6.7. Query Planning

Query planning is the process of translating a GeoTools Query into scans and filters for a particular back-end. Query planning in GeoMesa consists of several steps:

  1. The CQL filter (if any) is re-written and optimized for fast evaluation
  2. The CQL filter is split apart, based on the available indices
  3. One of the available indices is selected to execute the query
  4. A logical query plan is created by the core GeoMesa indexing code
  5. A physical query plan is created for the particular back-end database

6.7.1. Filter Decomposition

A logical query plan in GeoMesa generally consists of a ‘primary’ CQL filter, which is used to determine scan ranges, and a ‘secondary’ CQL filter which is applied to matching rows. For example, the Z2 index will handle any spatial predicates as scan ranges, and any additional filters will be applied afterwards.

During step two of query planning, the full filter is decomposed and examined with an eye towards the available indices. For each index, a primary and a secondary filter will be determined (if any).

For example, consider the filter BBOX(geom,0,0,10,10) AND dtg DURING 2017-01-01T00:00:00.000Z/2017-01-02T00:00:00.000Z AND name = 'alice'. This filter can be decomposed several ways - for the Z2 spatial index, the primary filter is the BBOX, for the Z3 spatio-temporal index, the primary filter is the BBOX plus the DURING, and for the attribute index (assuming ‘name’ is indexed) the primary filter is name = 'alice'.

6.7.2. Index Selection

Since skipping rows entirely is much faster than reading and filtering them, the best query plan will generally be the one that scans the fewest rows. In other words, the best plan is the one that has the most selective primary filter. GeoMesa has two methods for determining the best index - cost-based, or heuristic-based. Cached statistics are used to estimate the cost when available; however the method used can be configured per-query. See Query Index and Query Planning Type for more information.

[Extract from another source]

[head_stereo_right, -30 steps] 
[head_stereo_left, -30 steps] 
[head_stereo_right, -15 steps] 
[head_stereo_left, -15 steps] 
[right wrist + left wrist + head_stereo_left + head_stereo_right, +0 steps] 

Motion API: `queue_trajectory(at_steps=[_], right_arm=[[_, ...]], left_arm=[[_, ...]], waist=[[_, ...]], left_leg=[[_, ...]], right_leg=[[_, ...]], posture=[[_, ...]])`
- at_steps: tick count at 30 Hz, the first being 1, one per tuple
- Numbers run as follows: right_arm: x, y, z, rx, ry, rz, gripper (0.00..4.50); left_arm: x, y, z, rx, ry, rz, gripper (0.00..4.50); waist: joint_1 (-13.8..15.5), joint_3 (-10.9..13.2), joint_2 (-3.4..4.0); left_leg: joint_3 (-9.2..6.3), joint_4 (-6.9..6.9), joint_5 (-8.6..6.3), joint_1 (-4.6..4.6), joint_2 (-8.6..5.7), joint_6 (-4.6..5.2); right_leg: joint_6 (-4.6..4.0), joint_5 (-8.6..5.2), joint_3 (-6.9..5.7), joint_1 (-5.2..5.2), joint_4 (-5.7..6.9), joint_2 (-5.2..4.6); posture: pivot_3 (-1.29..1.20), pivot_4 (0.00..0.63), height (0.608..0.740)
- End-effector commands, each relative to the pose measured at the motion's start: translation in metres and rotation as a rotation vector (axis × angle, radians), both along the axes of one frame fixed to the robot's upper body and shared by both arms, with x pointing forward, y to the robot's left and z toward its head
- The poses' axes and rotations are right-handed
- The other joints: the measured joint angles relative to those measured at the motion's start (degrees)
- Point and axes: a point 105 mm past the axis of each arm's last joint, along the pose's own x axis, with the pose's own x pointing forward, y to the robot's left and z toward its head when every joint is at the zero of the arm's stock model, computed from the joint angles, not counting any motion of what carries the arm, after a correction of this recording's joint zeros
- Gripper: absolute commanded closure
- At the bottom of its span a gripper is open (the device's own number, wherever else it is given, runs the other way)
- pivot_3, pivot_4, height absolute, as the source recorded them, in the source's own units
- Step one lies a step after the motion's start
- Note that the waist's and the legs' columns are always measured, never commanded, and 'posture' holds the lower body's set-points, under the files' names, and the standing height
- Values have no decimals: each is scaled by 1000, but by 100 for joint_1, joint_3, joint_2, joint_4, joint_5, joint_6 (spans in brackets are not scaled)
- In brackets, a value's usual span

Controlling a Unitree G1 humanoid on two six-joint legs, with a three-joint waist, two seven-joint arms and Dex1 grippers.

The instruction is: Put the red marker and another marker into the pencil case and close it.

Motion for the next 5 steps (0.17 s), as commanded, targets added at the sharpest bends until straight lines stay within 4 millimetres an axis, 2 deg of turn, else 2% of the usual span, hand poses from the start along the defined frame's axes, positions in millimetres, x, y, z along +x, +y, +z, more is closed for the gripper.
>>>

6.7.2.1. Cost-Based Strategy

Note

Cached statistics, and thus cost-based query planning, are currently only implemented for the Accumulo data store

GeoMesa will collect stats during ingestion, and store them for use in query planning. The stats collected are:

  • Total count
  • Min/max (bounds) for the default geometry, default date and any indexed attributes
  • Histograms for the default geometry, default date and any indexed attributes
  • Frequencies for any indexed attributes, split up by week
  • Top-k for any indexed attributes
  • Z3 histogram based on the default geometry and default date (if both present)

These stats are used to estimate the number of features matching a given primary filter. The primary filter that matches the fewest features will be selected.

6.7.2.2. Heuristic Strategy

Heuristics can be used for query planning based solely on the query filter. The priorities are:

  1. Feature ID predicates using the ID index
  2. High-cardinality attribute predicates using the attribute index
  3. Attribute equality predicates using the attribute index
  4. Spatio-temporal predicates using the Z3/XZ3 index
  5. Attribute range predicates using the attribute index
  6. Spatial predicates using the Z2/XZ2 index
  7. Temporal predicates using the Z3/XZ3 index
  8. Low-cardinality attribute predicates using the attribute index

In addition, Accumulo data stores using ‘join’ attribute indices will de-prioritize any predicates that require a join, based on the query properties/transform.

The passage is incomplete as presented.